Compare this language-- directed at whites, remember-- directed at some of our ancestors—all these talk of the “filthy Irish” and the “Slavic hordes”-- to the most virulent racist language today. It’s the same language; it’s the same racism. Taking our own “roots” seriously—in their joy and in their pain; in their heroism and in their shame—should help us to build bridges of compassion and understanding with all those people of different races and nationalities and ethnicities and religious backgrounds who now dwell among us.
Perhaps a simple exercise like watching Roots can help us to look beneath veneer of skin color, and to grasp our deep humanity and the deeper issues involved in our culture today.

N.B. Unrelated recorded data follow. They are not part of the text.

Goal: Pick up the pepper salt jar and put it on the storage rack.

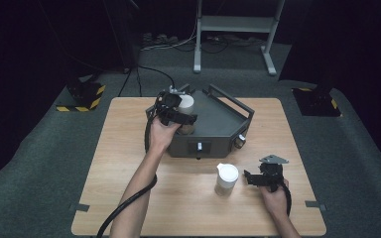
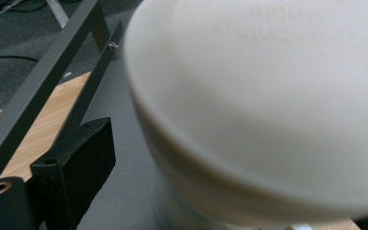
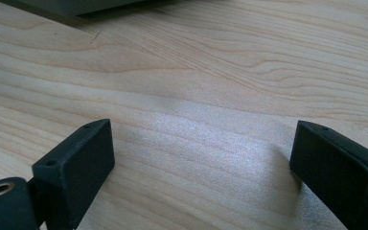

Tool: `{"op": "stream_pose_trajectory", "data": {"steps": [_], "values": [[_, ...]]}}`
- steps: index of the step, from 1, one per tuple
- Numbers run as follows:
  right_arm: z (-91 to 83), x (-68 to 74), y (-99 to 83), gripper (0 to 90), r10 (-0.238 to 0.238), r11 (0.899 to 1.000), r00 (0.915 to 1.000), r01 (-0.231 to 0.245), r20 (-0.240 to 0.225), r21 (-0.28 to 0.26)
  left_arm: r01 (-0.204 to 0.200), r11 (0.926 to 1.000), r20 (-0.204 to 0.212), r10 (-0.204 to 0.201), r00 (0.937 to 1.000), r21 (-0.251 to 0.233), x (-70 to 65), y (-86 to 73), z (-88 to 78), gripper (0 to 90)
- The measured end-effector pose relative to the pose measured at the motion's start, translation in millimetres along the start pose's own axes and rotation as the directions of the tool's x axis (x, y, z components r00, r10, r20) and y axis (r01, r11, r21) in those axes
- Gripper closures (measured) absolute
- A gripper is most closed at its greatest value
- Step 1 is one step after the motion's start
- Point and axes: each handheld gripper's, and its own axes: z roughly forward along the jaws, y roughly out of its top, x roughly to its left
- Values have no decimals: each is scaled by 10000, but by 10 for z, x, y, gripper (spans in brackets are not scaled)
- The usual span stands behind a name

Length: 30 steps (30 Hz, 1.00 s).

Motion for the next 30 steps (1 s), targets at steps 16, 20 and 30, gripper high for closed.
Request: {"op": "stream_pose_trajectory", "data": {"steps": [16, 20, 30], "values": [[0, 0, 0, 75, -2, 10000, 10000, 2, 1, 1, -538, 9982, -255, 531, 9983, -276, -122, -188, -212, 9], [0, 0, 0, 75, -3, 10000, 10000, 3, 0, 0, -521, 9976, -256, 509, 9984, -453, -145, -308, -275, 8], [0, 0, 0, 75, -5, 10000, 10000, 5, 2, 1, -635, 9975, -689, 612, 9957, -313, -236, -479, -308, 15]]}}
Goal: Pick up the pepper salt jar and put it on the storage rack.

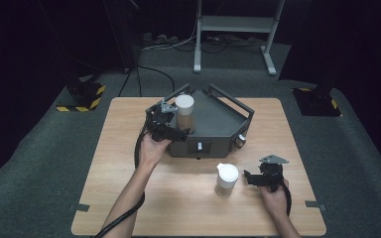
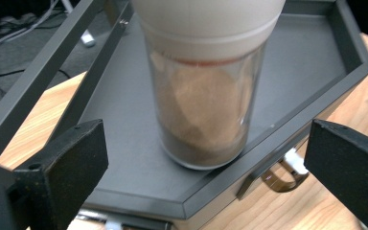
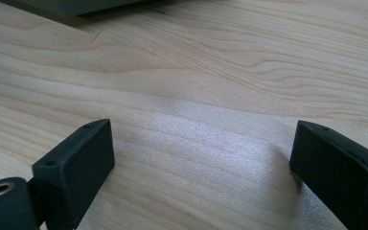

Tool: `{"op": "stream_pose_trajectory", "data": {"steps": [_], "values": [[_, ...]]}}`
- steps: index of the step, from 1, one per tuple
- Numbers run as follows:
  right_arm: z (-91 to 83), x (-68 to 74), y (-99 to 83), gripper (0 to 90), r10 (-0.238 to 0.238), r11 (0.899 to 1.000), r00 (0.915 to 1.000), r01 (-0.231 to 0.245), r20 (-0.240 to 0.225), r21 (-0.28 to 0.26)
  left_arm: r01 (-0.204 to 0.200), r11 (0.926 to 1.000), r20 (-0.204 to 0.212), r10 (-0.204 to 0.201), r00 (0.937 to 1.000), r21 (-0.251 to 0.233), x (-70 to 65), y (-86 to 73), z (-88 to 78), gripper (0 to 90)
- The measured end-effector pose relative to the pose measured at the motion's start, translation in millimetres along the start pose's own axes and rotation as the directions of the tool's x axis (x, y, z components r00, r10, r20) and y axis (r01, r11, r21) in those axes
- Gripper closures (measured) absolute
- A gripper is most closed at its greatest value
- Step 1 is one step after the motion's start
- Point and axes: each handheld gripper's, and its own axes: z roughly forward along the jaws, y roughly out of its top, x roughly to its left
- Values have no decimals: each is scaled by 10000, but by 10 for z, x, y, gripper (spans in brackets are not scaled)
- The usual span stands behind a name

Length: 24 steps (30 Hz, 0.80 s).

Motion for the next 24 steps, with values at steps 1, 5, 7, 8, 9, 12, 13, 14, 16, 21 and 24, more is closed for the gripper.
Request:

"We have the power to transform America through [our] work," the Unitarian Universalist theologian and social critic Thandeka has written. "All we need is the moral courage to practice what we preach... about the value, dignity, and worth of us all."
Or, as someone else has said it:
“When we dream alone, we have only a dream. But when we dare to dream together, we have the beginning of a new reality” That means listening to each other’s stories, and knowing our own. Knowing our history is the first step on the road to transforming society, and changing the world.